Department of Physics | University of Florida

Electronic Disorder

2D map of the magnitude of the spectral gap on the surface of Bi-2212, a high-Tc cuprate superconductor. The red dots represent O dopant atoms, which are also imaged.


Disorder in unconventional superconductors

All materials contain defects, and d-wave superconductivity is particularly sensitive to disorder. Simple nonmagnetic defects can break pairs in a d-wave superconductor, in contrast to a conventional superconductor. In addition, the physics of disordered interacting electrons is a fundamental unsolved problem in condensed matter physics. This is why we study this problem, despite (or perhaps because of) Pauli's remark (right).

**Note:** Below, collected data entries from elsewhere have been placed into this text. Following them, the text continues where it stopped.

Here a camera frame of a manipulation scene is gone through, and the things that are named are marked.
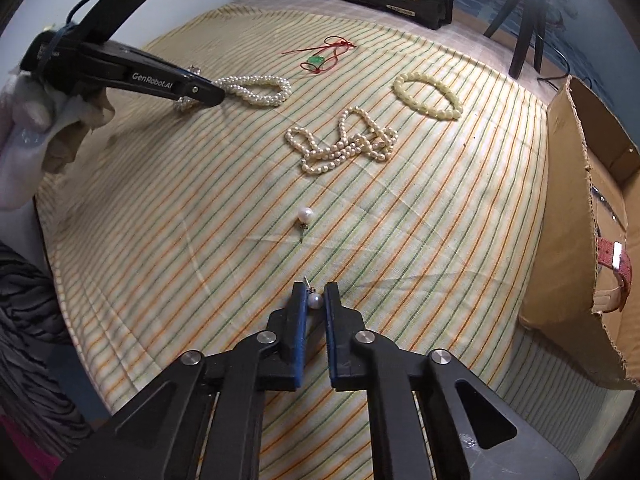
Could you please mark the person's left hand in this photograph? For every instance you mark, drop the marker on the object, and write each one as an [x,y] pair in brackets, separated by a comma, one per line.
[65,125]

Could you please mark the pearl stud earring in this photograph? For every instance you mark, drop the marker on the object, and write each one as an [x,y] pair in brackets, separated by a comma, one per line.
[305,215]
[314,300]

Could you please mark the pink cloth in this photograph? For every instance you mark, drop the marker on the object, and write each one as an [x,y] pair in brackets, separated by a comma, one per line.
[20,455]

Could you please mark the striped cloth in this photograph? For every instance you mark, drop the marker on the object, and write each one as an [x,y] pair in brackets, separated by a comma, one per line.
[200,210]

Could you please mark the grey striped clothing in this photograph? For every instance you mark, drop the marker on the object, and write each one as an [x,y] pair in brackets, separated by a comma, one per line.
[30,335]

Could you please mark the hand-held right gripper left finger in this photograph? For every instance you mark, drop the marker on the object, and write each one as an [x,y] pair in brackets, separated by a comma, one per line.
[300,330]

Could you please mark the checked bed sheet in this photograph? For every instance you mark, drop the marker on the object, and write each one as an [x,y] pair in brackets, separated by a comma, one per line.
[475,45]

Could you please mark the cardboard box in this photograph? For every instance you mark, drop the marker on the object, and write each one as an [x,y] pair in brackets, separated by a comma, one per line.
[565,210]

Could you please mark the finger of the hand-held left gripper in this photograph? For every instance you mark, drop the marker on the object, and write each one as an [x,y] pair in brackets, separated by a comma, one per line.
[200,91]

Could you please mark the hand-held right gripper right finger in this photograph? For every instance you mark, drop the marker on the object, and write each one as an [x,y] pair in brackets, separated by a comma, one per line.
[331,330]

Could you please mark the black tripod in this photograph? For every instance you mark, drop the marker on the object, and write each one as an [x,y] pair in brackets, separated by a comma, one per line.
[522,35]

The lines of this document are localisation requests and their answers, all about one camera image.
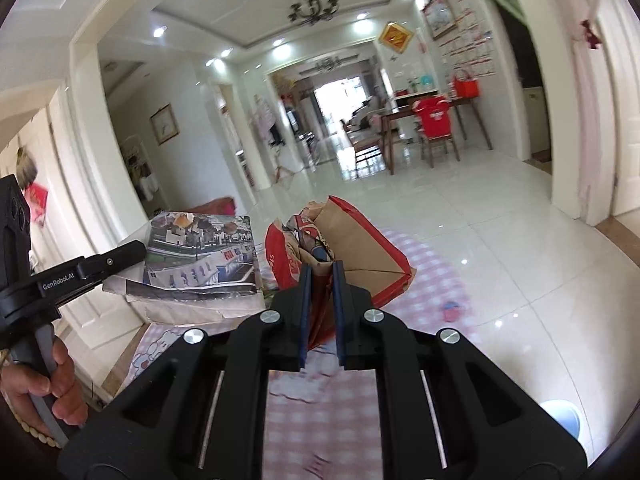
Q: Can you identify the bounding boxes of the red paper door decoration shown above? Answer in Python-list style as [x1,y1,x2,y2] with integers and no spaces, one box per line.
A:
[24,182,49,226]

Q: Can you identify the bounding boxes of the rows of wall certificates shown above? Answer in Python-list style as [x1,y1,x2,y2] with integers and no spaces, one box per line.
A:
[440,0,496,77]

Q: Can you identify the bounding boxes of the person's left hand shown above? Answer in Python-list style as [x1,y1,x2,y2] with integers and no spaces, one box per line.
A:
[0,337,90,428]

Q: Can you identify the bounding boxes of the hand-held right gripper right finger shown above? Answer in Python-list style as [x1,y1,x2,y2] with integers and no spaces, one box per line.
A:
[331,260,586,480]

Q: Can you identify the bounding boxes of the red paper bag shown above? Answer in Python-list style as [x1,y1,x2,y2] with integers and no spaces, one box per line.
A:
[264,196,417,353]

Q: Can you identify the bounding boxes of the red shirt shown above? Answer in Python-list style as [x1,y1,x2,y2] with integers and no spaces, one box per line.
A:
[411,96,453,138]

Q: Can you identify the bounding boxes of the red door ornament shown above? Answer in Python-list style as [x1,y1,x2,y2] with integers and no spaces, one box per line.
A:
[580,19,601,50]

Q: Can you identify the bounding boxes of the framed bird picture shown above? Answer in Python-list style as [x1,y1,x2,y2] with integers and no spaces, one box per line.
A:
[149,104,180,147]

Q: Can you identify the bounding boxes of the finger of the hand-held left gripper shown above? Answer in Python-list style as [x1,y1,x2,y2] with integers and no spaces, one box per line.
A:
[81,240,147,282]

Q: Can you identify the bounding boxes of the red tote bag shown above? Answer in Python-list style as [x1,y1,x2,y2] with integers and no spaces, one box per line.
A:
[452,69,482,98]

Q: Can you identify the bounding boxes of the yellow diamond wall decoration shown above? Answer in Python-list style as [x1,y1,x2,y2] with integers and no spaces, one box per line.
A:
[377,21,417,56]

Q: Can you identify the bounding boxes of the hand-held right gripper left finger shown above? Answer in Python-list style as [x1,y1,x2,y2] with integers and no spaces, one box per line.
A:
[57,262,315,480]

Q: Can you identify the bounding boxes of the red covered chair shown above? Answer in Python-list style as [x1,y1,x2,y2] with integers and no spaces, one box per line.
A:
[412,100,462,168]

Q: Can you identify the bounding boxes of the white door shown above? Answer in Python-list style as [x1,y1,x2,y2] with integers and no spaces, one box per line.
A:
[575,0,640,227]

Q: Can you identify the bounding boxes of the pink checked tablecloth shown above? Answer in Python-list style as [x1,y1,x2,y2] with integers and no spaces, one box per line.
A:
[117,222,481,480]

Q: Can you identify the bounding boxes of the white cabinet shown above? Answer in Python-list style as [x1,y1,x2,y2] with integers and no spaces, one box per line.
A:
[522,85,551,157]

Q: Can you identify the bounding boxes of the pink cushion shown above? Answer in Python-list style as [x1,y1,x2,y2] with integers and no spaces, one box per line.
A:
[192,196,236,217]

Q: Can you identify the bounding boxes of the black chandelier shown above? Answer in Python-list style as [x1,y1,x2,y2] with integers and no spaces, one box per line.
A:
[287,0,340,27]

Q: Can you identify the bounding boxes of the white beaded bracelet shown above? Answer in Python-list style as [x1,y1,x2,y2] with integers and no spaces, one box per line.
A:
[12,407,57,447]

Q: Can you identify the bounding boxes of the wooden chair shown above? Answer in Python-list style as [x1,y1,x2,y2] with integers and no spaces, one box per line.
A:
[340,119,386,179]

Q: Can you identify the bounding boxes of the red framed wall picture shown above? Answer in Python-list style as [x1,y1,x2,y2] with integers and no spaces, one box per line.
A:
[421,0,458,41]

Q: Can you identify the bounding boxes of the wooden dining table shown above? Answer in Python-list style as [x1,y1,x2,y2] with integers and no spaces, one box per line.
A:
[377,94,493,176]

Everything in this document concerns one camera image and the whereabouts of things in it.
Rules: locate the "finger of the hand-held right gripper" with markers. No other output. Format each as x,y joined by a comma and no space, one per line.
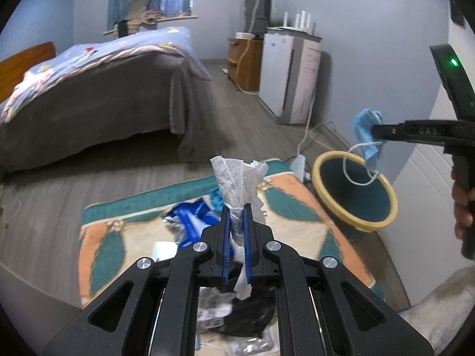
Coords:
408,131

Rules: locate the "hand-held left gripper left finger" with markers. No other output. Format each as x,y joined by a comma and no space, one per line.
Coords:
225,246

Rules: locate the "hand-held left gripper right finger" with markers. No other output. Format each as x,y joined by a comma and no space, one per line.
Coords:
248,246

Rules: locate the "blue face mask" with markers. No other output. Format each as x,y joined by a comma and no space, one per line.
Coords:
365,126

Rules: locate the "white medicine box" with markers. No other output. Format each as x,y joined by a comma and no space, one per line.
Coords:
166,251

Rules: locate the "white tissue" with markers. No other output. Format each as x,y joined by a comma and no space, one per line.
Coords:
237,181

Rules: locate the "yellow-rimmed teal trash bin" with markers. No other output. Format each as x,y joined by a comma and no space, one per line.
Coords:
356,202

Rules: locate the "person's right hand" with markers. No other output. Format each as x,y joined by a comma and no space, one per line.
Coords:
463,204

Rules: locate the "blue plastic packaging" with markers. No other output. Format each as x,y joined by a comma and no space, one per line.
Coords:
189,218

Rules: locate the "crumpled blue cloth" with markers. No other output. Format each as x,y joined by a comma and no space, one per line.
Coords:
216,196

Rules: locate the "teal and orange patterned rug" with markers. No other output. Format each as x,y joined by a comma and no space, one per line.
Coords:
297,207

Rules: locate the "white power strip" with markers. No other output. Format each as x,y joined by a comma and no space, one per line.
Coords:
300,165

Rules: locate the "white air purifier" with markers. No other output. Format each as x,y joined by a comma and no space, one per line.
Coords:
285,74

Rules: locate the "white router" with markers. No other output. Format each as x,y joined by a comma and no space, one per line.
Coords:
298,20

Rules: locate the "wooden cabinet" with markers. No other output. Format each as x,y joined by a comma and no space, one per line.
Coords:
245,63

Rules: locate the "beige fuzzy cloth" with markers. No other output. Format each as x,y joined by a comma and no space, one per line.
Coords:
438,311

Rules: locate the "bed with grey blanket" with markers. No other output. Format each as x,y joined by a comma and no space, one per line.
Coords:
111,96

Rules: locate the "black monitor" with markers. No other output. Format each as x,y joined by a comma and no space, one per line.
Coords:
258,11

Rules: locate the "blue printed quilt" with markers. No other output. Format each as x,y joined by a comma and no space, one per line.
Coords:
92,53

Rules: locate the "pile of clothes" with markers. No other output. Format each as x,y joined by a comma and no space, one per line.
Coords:
143,16

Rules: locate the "wooden headboard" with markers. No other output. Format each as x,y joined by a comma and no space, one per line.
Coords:
22,61

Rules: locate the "dark wall switch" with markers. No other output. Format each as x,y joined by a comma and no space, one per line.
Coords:
457,11

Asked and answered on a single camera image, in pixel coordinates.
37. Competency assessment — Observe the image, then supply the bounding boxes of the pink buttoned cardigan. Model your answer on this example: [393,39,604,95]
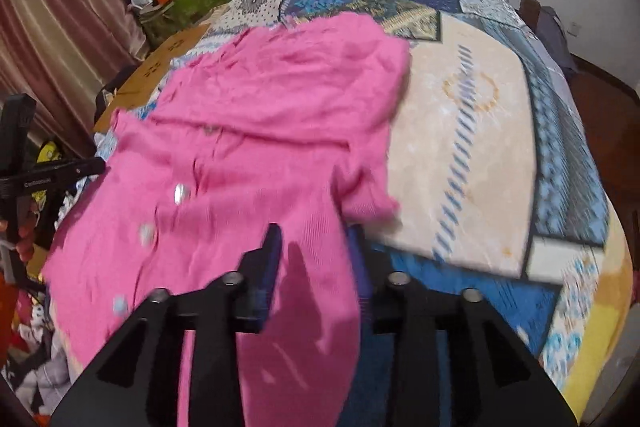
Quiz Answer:
[40,13,414,427]

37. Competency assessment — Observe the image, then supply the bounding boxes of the striped brown curtain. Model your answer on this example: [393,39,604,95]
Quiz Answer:
[0,0,147,160]

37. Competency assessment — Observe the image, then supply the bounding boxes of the person's left hand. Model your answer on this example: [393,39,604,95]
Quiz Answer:
[0,219,35,264]

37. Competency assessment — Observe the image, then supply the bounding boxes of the pile of mixed clothes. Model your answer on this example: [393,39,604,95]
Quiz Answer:
[0,194,81,419]

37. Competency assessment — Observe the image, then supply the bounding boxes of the dark purple cloth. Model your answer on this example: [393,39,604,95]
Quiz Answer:
[536,5,577,74]

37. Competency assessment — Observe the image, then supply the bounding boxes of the dark wooden furniture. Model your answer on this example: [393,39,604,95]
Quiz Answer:
[517,0,640,233]

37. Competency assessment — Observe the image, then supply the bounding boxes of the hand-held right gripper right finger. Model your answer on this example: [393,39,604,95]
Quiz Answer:
[349,226,577,427]

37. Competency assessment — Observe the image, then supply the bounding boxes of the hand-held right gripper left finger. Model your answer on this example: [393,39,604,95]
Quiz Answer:
[50,223,284,427]

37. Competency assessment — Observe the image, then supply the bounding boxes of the green patterned bag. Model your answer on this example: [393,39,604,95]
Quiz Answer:
[138,0,236,51]

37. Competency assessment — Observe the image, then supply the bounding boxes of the yellow toy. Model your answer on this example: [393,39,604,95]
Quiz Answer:
[36,138,64,168]

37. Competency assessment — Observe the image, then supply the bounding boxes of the brown cardboard box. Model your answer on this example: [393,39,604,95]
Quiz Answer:
[93,23,214,134]

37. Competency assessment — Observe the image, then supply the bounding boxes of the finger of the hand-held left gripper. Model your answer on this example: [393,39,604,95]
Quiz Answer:
[50,157,107,184]

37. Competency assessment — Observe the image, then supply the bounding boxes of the blue patchwork blanket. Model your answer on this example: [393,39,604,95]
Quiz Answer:
[94,0,634,424]

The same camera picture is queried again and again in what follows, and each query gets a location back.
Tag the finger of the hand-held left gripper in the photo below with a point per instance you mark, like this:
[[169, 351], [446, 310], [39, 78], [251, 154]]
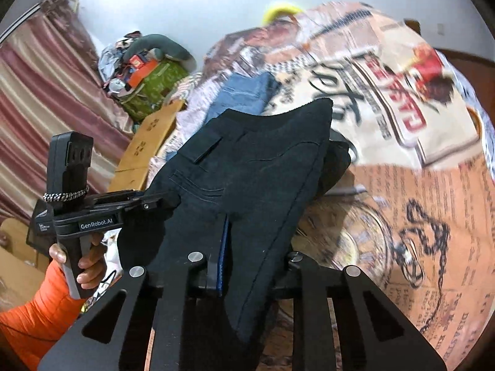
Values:
[[151, 195], [154, 205]]

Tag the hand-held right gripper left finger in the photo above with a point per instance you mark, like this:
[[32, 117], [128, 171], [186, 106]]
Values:
[[222, 262]]

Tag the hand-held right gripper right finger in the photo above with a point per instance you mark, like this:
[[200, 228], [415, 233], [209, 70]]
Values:
[[315, 293]]

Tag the black pants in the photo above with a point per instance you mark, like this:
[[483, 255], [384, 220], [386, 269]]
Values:
[[239, 185]]

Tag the person's left hand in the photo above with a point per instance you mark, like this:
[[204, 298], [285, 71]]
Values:
[[94, 262]]

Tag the brown cardboard box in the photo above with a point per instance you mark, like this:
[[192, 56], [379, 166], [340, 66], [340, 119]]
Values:
[[143, 147]]

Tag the pink striped curtain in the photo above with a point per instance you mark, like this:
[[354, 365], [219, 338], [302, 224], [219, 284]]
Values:
[[46, 104]]

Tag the green patterned bag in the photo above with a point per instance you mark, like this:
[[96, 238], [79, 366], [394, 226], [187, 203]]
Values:
[[154, 89]]

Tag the pile of printed cloth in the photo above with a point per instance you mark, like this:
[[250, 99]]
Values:
[[112, 62]]

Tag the printed blanket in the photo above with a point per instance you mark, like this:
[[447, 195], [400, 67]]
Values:
[[386, 201]]

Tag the tan cardboard sheet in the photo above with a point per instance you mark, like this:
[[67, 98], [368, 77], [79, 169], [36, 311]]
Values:
[[19, 278]]

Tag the orange box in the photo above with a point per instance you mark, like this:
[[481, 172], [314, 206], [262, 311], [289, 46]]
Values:
[[143, 71]]

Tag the blue jeans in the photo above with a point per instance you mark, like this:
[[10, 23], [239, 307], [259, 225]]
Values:
[[239, 96]]

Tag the yellow curved object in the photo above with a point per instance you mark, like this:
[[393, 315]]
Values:
[[280, 9]]

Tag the white patterned bed sheet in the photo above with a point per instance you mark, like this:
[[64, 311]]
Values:
[[464, 81]]

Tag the curtain rail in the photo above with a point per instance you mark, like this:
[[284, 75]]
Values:
[[31, 14]]

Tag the wooden bed post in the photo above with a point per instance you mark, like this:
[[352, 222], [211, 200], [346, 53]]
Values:
[[413, 26]]

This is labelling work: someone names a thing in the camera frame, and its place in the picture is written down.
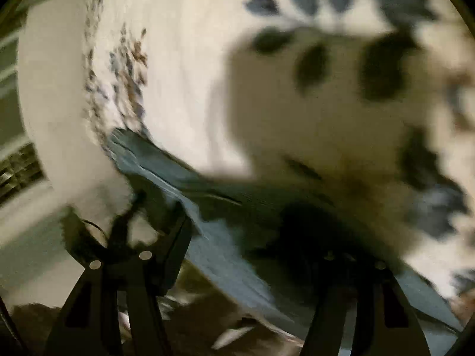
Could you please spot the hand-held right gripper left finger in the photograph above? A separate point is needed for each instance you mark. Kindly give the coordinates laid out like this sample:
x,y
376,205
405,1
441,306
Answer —
x,y
179,239

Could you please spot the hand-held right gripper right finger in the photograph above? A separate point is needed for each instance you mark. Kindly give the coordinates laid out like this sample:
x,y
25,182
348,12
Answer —
x,y
323,272

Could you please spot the blue-grey pants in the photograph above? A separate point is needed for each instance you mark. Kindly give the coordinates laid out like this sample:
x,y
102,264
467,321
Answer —
x,y
237,230

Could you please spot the dark lattice panel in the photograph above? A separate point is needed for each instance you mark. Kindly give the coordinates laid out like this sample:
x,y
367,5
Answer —
x,y
18,172

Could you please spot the white leaf-print bed sheet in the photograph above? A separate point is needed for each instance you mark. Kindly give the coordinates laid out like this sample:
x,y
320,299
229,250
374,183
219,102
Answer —
x,y
193,63

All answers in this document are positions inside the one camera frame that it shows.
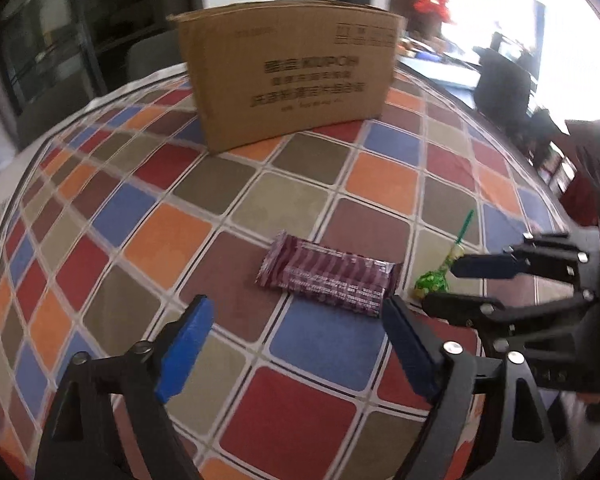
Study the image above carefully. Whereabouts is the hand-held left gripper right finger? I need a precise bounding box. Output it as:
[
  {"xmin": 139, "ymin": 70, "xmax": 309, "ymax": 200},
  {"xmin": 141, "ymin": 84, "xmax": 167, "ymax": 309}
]
[{"xmin": 381, "ymin": 296, "xmax": 563, "ymax": 480}]

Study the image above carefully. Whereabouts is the colourful checkered tablecloth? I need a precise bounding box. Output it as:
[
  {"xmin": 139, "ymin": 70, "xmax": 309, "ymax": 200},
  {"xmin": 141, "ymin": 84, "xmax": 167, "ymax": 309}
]
[{"xmin": 0, "ymin": 62, "xmax": 576, "ymax": 480}]

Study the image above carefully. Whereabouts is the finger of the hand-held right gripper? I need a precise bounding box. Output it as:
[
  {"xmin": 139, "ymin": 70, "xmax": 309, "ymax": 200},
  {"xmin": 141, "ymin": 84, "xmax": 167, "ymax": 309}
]
[
  {"xmin": 451, "ymin": 231, "xmax": 591, "ymax": 286},
  {"xmin": 422, "ymin": 290, "xmax": 598, "ymax": 343}
]

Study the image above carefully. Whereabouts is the red bow decoration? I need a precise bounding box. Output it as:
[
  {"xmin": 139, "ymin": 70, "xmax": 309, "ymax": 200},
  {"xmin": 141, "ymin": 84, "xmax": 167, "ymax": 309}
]
[{"xmin": 412, "ymin": 0, "xmax": 453, "ymax": 23}]

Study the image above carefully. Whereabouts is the grey chair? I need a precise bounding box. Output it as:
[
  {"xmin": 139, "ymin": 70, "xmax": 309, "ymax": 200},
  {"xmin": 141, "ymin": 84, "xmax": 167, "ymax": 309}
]
[{"xmin": 17, "ymin": 30, "xmax": 191, "ymax": 151}]

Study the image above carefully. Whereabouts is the white low cabinet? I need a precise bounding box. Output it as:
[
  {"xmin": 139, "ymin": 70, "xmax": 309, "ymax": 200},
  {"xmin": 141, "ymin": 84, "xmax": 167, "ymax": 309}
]
[{"xmin": 399, "ymin": 45, "xmax": 481, "ymax": 93}]

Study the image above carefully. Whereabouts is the purple striped snack bar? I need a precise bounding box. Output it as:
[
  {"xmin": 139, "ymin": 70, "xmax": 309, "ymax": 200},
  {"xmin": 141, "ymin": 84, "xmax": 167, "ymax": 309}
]
[{"xmin": 256, "ymin": 230, "xmax": 398, "ymax": 320}]

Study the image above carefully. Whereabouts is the green lollipop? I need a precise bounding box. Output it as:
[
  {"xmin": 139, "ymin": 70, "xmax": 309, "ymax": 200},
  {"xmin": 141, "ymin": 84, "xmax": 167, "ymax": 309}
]
[{"xmin": 414, "ymin": 209, "xmax": 477, "ymax": 301}]

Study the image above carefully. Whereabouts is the black chair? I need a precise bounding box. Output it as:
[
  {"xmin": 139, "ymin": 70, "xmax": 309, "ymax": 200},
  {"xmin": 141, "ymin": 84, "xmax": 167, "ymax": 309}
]
[{"xmin": 472, "ymin": 47, "xmax": 538, "ymax": 126}]

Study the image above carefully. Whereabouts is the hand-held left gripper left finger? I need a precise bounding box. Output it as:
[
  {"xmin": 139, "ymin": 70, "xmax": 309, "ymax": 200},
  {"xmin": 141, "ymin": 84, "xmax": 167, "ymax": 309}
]
[{"xmin": 32, "ymin": 294, "xmax": 216, "ymax": 480}]

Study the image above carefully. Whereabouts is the brown cardboard box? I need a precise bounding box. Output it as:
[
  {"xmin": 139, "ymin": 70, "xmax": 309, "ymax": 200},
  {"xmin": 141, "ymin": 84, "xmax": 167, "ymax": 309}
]
[{"xmin": 166, "ymin": 0, "xmax": 407, "ymax": 153}]

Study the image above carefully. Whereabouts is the dark glass door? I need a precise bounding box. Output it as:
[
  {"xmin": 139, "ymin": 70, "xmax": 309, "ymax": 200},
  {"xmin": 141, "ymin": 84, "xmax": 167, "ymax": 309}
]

A new wrinkle is introduced when one studies superconductors with sign-changing order paramters on distinct Fermi surface sheets, as appears to be realized in the Fe-based superconductors, for example. If a so-called s+/- state is realized, with + gap on one pocket and - gap on another, intraband scattering doesn't affect the gap ("Anderson's theorem"), but interband scattering can break pairs. The effect on Tc was calculated relative to the increase of residual resistivity in Wang et al, Phys. Rev. B 87, 094504 (2013). More information is provided below.

Scanning Tunneling Microscopy (STM) has always provided essential insight into the local impurity states on the surfaces of metals and superconductors. In the case of superconductors, until recently modeling was restricted to lattice simulations, where resolution was much lower than actual (subatomic) experimental resolution. We recently pioneered a technique to image impurity states using the Wannier function information typically discarded in the derivation of the tight-binding Hamiltonian (Choubey et al, Phys. Rev. B 90, 134520 (2014)), see below.

In recent years, the Hirschfeld group also been interested in the role of residual interactions in the superconducting state and their interplay with disorder.  In particular, many unconventional superconducting materials have strong antiferromagnetic correlations which give rise to magnetic droplets  around impurities of size equal to the antiferromagnetic correlation length.  When these droplets overlap, long range order can be created.  Many of these phenomena were reviewed in a paper (Rev. Mod. Phys. 81, 45 (2009)) written with the Orsay group of Henri Alloul, Julien Bobroff, and Marc Gabay. A picture of a magnetic droplet is shown on the right.

 

Wolfgang Pauli: "Solid state physics is `dirty physics'"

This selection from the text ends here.